▶ **Task**
Set down the lines below exactly as they stand, please. Go from the first through the one containing "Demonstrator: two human".

━━━

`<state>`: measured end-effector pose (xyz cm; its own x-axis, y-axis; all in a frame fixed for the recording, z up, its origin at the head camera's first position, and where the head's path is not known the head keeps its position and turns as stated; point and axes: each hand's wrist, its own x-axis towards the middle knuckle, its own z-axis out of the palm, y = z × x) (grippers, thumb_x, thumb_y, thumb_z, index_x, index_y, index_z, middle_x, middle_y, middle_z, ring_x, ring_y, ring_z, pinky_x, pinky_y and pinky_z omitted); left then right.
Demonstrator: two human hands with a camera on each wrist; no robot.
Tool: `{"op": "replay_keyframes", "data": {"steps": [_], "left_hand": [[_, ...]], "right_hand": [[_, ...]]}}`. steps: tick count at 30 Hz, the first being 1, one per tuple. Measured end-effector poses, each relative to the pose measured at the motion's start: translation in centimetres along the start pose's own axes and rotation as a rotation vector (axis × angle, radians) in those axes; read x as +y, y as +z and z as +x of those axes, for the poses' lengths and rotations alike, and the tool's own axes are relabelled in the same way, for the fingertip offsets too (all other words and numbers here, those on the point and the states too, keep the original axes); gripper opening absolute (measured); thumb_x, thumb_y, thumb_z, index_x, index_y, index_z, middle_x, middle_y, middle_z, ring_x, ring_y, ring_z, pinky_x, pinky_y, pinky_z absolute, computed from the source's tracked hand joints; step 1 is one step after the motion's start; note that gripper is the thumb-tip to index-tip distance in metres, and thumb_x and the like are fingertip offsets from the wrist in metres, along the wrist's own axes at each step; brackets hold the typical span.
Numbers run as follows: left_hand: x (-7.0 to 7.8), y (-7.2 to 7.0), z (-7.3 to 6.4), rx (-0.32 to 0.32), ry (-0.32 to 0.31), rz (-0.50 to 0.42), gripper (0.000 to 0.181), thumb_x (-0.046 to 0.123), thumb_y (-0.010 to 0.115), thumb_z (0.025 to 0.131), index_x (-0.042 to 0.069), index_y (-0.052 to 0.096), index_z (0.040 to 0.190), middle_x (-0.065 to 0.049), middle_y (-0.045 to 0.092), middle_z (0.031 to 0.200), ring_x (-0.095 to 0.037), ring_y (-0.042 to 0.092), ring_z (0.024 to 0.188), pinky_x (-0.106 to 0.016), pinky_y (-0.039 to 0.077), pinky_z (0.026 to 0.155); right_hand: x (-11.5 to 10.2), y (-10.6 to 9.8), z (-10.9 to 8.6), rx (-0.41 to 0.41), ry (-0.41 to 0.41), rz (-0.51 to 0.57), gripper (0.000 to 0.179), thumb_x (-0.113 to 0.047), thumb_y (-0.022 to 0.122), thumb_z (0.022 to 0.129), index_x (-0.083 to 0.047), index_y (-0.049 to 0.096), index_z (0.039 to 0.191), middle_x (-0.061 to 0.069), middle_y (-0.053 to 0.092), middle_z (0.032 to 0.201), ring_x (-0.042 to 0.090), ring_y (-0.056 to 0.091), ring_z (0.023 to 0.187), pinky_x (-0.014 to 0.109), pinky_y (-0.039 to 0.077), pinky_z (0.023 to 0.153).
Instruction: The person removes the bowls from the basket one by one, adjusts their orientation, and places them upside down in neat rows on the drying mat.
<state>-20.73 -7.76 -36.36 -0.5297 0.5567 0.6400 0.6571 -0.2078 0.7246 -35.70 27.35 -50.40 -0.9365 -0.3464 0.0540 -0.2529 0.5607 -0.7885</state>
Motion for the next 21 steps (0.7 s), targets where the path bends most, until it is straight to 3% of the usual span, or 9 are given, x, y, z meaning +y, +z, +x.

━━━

▶ **Written answer**
`<state>`: measured end-effector pose (xyz cm; its own x-axis, y-axis; all in a frame fixed for the recording, z up, its origin at the head camera's first position, and where the head's path is not known the head keeps its position and turns as stated; point and axes: each hand's wrist, its own x-axis towards the middle knuckle, its own z-axis out of the palm, y = z × x) (grippers, thumb_x, thumb_y, thumb_z, index_x, index_y, index_z, middle_x, middle_y, middle_z, ring_x, ring_y, ring_z, pinky_x, pinky_y and pinky_z omitted); left then right.
Demonstrator: two human hands with a camera on each wrist; no robot.

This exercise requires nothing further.